The state of current evidence on CCTA and the unanswered questions described above make CCTA’s role in the diagnostic armamentarium unclear. For patients who require data on cardiac function, SPECT or other testing followed by ICA is the likely pathway. For those who otherwise exhibit characteristics associated with high risk of CAD, immediate ICA without non-invasive testing would be in order.
7 For patients at lower CAD risk, the high sensitivity of CCTA makes it a valuable test for excluding CAD as a cause of chest pain. It remains to be seen, however, whether this capability truly represents an advance over clinical judgment and basic stress testing, particularly in very low-risk individuals.
Our review is subject to some important limitations. For one, while efforts were undertaken to reduce publication bias and duplicative research, certain aspects of our search strategy (e.g., exclusion of non-English-language articles) may be subject to residual levels of such bias. In addition, while results from multi-center studies are included, the majority of findings were from small, single-center evaluations from major research centers, restricting the generalizability of our findings to the full spectrum of patients likely to receive this test as well as to conditions of typical community practice.

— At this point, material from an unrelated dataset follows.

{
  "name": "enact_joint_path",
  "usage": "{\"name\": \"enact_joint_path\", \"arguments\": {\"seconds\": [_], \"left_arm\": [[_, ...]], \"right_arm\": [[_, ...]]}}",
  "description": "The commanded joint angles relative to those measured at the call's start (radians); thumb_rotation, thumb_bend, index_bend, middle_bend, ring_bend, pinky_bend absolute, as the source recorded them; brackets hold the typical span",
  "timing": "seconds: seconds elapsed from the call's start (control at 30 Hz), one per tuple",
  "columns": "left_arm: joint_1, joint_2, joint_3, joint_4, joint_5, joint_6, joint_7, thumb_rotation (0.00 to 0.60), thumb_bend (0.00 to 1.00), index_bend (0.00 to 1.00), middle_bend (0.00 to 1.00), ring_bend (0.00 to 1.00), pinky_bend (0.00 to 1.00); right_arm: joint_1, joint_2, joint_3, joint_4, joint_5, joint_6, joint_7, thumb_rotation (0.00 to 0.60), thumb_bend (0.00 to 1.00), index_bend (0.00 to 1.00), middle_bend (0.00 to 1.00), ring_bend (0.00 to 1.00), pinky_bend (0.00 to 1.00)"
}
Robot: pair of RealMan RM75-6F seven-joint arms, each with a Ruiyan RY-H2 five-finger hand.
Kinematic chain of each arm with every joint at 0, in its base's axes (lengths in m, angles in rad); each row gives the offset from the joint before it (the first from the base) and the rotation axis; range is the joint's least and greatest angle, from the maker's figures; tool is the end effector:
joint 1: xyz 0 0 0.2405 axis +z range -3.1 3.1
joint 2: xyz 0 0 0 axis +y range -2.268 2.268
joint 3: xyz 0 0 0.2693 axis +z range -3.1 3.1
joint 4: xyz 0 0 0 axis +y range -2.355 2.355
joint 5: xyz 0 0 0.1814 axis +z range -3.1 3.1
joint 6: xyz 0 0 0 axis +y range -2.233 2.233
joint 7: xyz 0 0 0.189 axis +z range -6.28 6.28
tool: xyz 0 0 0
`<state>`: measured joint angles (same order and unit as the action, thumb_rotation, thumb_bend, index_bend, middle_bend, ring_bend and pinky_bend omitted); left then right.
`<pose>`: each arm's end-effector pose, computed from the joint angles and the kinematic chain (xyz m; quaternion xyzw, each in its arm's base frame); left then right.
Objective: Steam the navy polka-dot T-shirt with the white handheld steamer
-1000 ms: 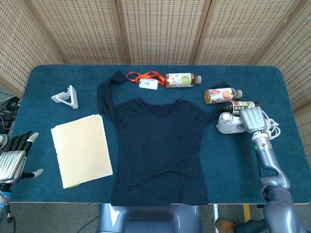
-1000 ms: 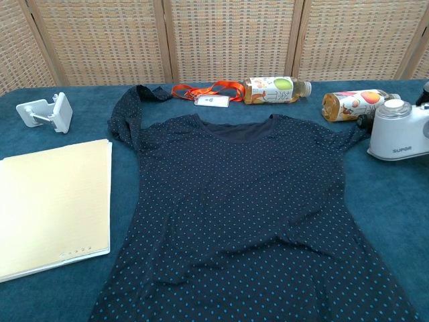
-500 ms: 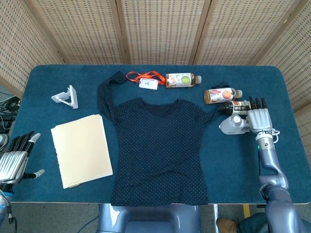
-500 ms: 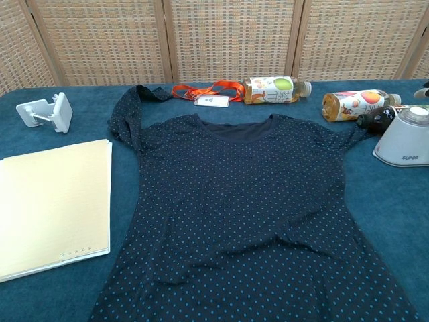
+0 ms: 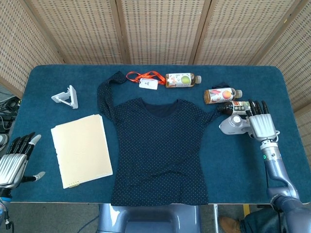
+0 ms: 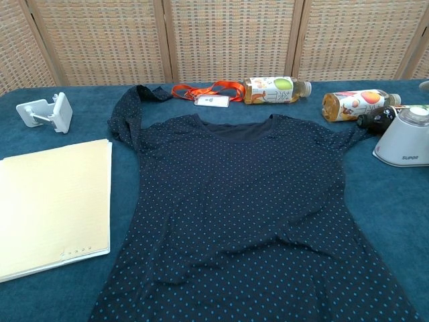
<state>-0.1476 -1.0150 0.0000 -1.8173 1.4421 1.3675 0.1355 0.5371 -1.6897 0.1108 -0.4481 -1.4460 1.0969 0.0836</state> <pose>-0.2878 0.2284 0.1807 -0.6351 -0.4168 -0.3366 0.5565 -0.3450 -0.4109 0.1014 0.6901 -0.2256 0.2543 0.6390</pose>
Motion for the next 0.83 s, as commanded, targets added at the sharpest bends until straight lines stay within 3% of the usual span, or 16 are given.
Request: {"name": "enact_joint_path", "arguments": {"seconds": [0.03,0.37,0.47,0.83], "left_arm": [[0.012,0.007,0.01,0.001,0.028,0.021,-0.016,0.6,0.0,0.0,0.0,0.0,0.0],[0.059,0.006,0.037,0.017,0.125,0.116,-0.019,0.6,0.0,0.0,0.0,0.0,0.0],[0.077,0.005,0.041,0.025,0.149,0.152,-0.025,0.6,0.0,0.0,0.0,0.0,0.0],[0.11,0.008,0.061,0.051,0.207,0.205,-0.066,0.6,0.0,0.0,0.0,0.0,0.0]], "right_arm": [[-0.069,0.129,-0.015,-0.223,-0.02,0.111,-0.052,0.6,0.0,0.0,0.0,0.0,0.0],[-0.197,0.419,-0.038,-0.793,-0.03,0.259,-0.155,0.6,0.0,0.0,0.0,0.0,0.0],[-0.236,0.474,-0.055,-0.906,-0.041,0.302,-0.166,0.6,0.0,0.0,0.0,0.0,0.0],[-0.358,0.531,-0.101,-1.054,-0.115,0.47,-0.171,0.6,0.0,0.0,0.0,0.0,0.0]]}}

Finally, as noted previously, the “intent-to-diagnose” paradigm employed for our primary analysis, which assumed all non-diagnostic findings on CCTA would be shown to be false-positives upon further testing, may have underestimated CCTA’s true diagnostic accuracy. However, we feel that exclusion of non-diagnostic results from analysis -- the approach taken by many of the studies in our sample -- provides an unwarranted boost to estimates of diagnostic accuracy. Our findings are therefore presented using both approaches so that the reader can visualize the interval in which CCTA’s true specificity most likely resides.

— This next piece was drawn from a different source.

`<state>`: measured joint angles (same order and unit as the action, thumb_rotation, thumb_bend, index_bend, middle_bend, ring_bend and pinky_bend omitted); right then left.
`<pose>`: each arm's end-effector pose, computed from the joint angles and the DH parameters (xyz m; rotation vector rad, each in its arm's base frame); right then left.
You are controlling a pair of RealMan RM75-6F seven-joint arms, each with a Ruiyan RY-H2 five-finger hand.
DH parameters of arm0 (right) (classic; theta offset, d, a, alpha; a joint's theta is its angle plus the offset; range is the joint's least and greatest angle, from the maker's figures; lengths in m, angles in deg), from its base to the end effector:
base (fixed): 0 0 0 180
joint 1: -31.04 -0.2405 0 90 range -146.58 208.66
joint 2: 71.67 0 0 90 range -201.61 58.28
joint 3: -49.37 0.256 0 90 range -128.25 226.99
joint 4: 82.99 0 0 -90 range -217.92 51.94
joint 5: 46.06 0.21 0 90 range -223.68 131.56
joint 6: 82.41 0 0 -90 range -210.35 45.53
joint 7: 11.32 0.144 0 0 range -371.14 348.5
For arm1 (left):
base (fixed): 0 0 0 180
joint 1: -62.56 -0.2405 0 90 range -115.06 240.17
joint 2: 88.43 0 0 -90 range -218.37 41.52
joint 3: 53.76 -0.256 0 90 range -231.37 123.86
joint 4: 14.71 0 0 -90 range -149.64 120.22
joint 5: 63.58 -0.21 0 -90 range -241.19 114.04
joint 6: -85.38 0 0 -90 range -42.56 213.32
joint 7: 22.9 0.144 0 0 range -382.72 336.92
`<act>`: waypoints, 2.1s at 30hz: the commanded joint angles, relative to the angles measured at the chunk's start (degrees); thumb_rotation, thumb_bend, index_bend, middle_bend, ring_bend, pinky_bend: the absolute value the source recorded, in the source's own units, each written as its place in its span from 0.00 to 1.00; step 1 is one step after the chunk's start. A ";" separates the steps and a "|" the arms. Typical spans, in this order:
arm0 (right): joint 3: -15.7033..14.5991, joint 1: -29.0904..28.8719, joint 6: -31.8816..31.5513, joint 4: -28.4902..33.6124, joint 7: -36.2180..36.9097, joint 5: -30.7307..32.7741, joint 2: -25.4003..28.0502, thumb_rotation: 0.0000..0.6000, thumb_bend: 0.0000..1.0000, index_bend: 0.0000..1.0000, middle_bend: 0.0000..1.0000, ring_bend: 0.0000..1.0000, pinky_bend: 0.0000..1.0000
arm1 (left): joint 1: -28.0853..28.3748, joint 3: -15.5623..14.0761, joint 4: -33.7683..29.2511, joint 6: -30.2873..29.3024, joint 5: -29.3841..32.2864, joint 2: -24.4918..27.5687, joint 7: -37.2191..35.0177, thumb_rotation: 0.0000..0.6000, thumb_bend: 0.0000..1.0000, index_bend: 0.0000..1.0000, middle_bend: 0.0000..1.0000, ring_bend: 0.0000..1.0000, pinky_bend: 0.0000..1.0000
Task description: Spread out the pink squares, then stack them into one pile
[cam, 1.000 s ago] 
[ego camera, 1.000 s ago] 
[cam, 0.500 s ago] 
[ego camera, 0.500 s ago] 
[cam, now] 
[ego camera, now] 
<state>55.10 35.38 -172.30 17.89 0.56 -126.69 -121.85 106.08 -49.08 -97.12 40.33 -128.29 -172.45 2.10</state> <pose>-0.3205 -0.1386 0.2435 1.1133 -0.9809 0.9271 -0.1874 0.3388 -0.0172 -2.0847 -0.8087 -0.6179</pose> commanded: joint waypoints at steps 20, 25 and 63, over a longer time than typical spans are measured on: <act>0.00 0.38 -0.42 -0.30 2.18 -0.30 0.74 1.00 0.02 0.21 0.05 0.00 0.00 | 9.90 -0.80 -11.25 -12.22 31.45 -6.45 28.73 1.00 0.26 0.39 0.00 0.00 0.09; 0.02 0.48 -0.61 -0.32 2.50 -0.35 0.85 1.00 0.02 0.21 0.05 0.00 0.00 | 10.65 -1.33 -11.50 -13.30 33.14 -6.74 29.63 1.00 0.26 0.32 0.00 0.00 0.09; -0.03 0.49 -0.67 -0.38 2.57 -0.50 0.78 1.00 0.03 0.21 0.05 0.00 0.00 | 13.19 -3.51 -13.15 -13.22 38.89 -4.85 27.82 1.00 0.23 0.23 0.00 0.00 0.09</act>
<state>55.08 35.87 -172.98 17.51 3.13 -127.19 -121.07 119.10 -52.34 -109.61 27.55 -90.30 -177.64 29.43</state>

Despite these limitations, we believe our study represents an important summary of the existing literature, highlighting how limited the current evidence is on the overall impact of CCTA on clinical decision-making and patient outcomes. Further research is needed that captures important outcomes and allows a direct comparison of contemporaneous groups of patients evaluated with and without CCTA. In addition, the remaining uncertainties regarding broader use of CCTA and its impact on the clinical care of patients with mild-to-moderate stenoses will require ongoing evaluation of this technology in multiple patient populations.